Writing an Overview
Included here are the questions that you will also find in the overview.md template in the companion repo for this playbook. Here, we’ve expanded on these questions to give you more to explore when you’re thinking about what to include in your overview. Not every question will be relevant for your project, and there maybe other information you would like to include in your overview that is not mentioned here.
Writing Tip: If you get stuck, try describing your project to a friend/colleague who is a fairly good representation of a user of your tool. What would you say? What questions do they have as you’re explaining it?
1- or 2-sentence summary of what the tool does:
This can be taken from your README.
Why are people interested in this tool?
- What problems does this tool solve?
- What questions can this tool help answer?
- What does this tool produce?
- Is this tool meant to be part of a larger workflow?
Background information
- What information is crucial to understanding what the tool does, but a typical user may not know?
- Example: There are many ML tools for protein design, but protein designers do not necessarily know much about ML methods. What do they need to know to effectively use your tool?
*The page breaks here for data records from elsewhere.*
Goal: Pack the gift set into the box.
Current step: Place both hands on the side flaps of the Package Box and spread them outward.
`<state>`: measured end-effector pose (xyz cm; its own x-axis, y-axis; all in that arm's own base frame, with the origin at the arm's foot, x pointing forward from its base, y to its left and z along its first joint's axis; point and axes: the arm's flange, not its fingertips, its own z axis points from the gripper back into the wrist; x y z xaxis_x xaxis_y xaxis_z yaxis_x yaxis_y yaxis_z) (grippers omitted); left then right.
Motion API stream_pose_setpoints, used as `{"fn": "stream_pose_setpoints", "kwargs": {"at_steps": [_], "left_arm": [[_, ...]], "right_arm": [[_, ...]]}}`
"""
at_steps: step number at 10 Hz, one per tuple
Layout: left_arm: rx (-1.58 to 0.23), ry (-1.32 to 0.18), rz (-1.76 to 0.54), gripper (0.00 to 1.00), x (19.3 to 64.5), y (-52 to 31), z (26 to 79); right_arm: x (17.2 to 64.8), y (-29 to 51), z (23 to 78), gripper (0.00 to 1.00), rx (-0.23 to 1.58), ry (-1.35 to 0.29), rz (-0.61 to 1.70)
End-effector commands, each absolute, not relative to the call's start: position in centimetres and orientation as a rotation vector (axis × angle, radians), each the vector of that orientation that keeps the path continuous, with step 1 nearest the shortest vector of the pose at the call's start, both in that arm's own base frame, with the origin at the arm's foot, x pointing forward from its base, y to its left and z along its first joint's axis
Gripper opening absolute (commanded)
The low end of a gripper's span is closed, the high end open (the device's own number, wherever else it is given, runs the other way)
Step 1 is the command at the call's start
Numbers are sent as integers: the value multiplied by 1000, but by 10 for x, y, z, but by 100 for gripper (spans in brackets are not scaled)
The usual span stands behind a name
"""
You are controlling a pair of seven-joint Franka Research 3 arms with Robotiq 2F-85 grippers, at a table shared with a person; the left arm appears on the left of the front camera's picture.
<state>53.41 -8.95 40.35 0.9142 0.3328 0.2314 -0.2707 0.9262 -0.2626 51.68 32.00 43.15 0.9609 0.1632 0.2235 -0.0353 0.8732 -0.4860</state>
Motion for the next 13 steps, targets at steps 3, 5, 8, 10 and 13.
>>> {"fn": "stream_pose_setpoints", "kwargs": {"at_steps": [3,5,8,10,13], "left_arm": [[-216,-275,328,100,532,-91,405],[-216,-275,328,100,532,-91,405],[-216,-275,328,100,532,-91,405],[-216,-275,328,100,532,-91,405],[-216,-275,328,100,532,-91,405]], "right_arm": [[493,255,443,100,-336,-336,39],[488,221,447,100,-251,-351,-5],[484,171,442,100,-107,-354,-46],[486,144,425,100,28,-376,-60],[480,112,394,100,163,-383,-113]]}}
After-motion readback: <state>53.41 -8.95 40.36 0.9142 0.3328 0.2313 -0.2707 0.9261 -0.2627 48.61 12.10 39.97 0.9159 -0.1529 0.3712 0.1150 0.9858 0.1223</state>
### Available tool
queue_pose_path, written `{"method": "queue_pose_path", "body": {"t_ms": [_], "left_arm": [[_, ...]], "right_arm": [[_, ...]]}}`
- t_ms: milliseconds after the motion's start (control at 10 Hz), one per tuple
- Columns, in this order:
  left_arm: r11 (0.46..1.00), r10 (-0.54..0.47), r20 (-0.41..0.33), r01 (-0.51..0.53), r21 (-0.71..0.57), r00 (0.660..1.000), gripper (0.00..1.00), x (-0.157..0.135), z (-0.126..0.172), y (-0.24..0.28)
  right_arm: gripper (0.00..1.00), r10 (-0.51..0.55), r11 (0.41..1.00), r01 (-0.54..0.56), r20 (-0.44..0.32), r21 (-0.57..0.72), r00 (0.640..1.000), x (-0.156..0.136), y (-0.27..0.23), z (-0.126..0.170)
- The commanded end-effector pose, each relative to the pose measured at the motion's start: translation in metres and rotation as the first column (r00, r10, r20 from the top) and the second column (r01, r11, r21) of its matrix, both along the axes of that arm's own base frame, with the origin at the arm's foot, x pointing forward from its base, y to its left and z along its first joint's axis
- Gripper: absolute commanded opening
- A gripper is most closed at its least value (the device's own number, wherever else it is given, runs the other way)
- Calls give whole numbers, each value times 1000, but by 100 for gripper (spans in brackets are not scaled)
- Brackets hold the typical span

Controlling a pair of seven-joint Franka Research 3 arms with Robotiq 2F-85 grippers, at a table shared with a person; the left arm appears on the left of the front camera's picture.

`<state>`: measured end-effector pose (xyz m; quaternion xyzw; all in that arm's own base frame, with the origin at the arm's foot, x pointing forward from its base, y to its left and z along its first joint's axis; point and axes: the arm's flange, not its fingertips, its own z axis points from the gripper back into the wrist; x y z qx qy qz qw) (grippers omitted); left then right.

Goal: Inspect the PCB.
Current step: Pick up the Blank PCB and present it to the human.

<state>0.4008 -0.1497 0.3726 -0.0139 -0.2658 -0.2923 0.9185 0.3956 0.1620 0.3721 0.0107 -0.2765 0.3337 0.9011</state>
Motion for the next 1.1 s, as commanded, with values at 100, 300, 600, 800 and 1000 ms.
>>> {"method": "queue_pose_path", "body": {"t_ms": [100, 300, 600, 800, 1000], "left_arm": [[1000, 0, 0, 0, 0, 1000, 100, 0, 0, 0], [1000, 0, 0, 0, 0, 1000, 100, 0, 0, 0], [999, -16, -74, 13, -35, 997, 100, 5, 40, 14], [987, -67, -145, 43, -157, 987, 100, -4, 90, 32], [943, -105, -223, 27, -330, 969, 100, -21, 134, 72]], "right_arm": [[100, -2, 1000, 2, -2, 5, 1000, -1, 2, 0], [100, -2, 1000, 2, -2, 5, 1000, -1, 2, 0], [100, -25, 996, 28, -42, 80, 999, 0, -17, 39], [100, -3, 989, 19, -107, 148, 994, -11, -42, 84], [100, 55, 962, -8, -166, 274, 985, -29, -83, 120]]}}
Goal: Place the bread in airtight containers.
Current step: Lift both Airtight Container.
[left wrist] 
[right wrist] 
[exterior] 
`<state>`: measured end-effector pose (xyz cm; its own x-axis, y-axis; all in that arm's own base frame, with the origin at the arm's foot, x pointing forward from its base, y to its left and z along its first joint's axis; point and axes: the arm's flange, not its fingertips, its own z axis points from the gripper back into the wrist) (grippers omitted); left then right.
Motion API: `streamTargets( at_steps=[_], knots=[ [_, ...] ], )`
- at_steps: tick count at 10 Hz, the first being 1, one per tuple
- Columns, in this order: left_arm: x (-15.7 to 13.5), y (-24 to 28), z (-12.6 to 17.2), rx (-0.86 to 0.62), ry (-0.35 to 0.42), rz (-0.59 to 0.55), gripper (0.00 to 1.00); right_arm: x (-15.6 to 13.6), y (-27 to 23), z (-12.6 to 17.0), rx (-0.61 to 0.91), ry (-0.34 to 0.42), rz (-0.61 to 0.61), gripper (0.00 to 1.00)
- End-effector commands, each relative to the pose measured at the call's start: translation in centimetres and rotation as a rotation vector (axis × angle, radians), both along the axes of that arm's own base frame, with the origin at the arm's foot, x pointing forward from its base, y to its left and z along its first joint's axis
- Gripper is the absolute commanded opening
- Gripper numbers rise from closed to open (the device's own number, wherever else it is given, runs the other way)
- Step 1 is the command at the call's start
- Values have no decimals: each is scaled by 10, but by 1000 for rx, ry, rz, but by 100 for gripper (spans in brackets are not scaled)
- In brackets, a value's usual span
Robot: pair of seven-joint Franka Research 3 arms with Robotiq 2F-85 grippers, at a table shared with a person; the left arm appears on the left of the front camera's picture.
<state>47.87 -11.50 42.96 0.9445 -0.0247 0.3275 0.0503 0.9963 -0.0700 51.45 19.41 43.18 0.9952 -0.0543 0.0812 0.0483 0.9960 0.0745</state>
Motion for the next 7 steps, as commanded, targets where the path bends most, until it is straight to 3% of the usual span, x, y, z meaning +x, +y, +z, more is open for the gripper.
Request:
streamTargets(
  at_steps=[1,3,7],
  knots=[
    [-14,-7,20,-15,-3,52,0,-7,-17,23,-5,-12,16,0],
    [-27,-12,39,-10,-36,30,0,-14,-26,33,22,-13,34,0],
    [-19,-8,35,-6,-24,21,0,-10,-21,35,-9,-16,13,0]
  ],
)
- Are there external resources that users should go to if they would like to learn more?
What knowledge are you assuming the typical user knows?
- Are you assuming they already have experience with a related tool/application/project?
- You don’t necessarily need to explain these topics, but linking to external resources could be helpful.
- Are there publications related to this tool?
Where to start?
- If you were talking to a new user, where would you tell them to go next? The installation guide(s)? The basic use case tutorial?